_Exercise goal_: Find all lines with the word "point" in the material, then copy them.

_Data provided_:

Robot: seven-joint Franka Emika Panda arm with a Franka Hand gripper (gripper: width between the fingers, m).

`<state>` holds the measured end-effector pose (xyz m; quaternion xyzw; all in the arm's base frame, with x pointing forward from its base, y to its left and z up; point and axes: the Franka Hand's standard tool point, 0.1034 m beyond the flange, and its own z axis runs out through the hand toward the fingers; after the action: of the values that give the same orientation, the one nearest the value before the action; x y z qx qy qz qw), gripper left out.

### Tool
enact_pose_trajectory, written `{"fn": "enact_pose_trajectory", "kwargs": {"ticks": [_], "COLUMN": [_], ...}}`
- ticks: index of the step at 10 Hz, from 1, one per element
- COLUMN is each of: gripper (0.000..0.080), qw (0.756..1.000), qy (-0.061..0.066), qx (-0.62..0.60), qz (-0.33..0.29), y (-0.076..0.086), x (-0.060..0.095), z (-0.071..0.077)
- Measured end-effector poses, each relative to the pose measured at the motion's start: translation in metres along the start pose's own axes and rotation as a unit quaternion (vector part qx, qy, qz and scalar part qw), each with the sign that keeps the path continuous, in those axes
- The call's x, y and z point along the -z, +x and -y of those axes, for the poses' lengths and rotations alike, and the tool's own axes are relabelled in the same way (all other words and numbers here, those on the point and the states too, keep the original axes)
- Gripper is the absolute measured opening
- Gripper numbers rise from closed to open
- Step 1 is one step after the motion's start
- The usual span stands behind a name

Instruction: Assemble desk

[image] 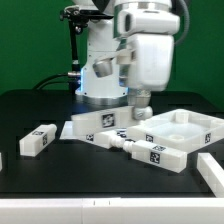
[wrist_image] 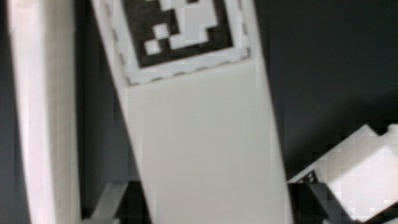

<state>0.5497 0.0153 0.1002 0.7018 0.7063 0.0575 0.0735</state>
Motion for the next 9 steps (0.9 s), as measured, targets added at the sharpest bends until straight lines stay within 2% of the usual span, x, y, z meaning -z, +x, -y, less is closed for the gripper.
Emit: {"fn": "enact_pose_trajectory", "kwargs": {"ticks": [2, 3, 4, 6, 7, 9], "gripper": [0.0294, 0.0294, 0.0294, 0.0294, 0.0294, 0.0294], "qw": [1.0, 0.998, 0.993, 0.987, 0.988, 0.988], "qy": [-0.001, 0.009, 0.031, 0.057, 0.069, 0.069], "qx": [0.004, 0.056, 0.11, 0.152, 0.138, 0.137], "qz": [0.001, 0.006, 0.012, 0.012, 0.013, 0.013], "y": [0.002, -0.009, -0.034, -0.072, -0.085, -0.082], "x": [0.0, -0.001, 0.0, -0.002, -0.003, -0.003], "z": [0.0, 0.006, 0.021, 0.052, 0.056, 0.055]}}
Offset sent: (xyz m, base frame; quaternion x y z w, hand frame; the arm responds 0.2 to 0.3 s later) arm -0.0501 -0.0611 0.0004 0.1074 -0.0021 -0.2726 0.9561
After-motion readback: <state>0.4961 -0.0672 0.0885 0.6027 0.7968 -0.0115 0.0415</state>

_Finished task_:
`<state>` holds the measured end-effector pose (xyz m; quaternion xyzw; all in the arm's base frame, with x pointing forward from its base, y to its left and z up; point and axes: the Franka Hand's standard tool point, 0.1034 m beyond the flange, and its own z axis runs out through the hand toward the fingers; after the action: of the values that give the same orientation, the one nearest the value before the action; x y z qx qy qz qw), gripper left out.
- The call's x, y and z point along the -z, +x and -y of those axes, for the poses' lengths and rotations alike, and the tool's own axes are relabelled in the same way (all other words and numbers here, those on the point and the states too, keep the original axes)

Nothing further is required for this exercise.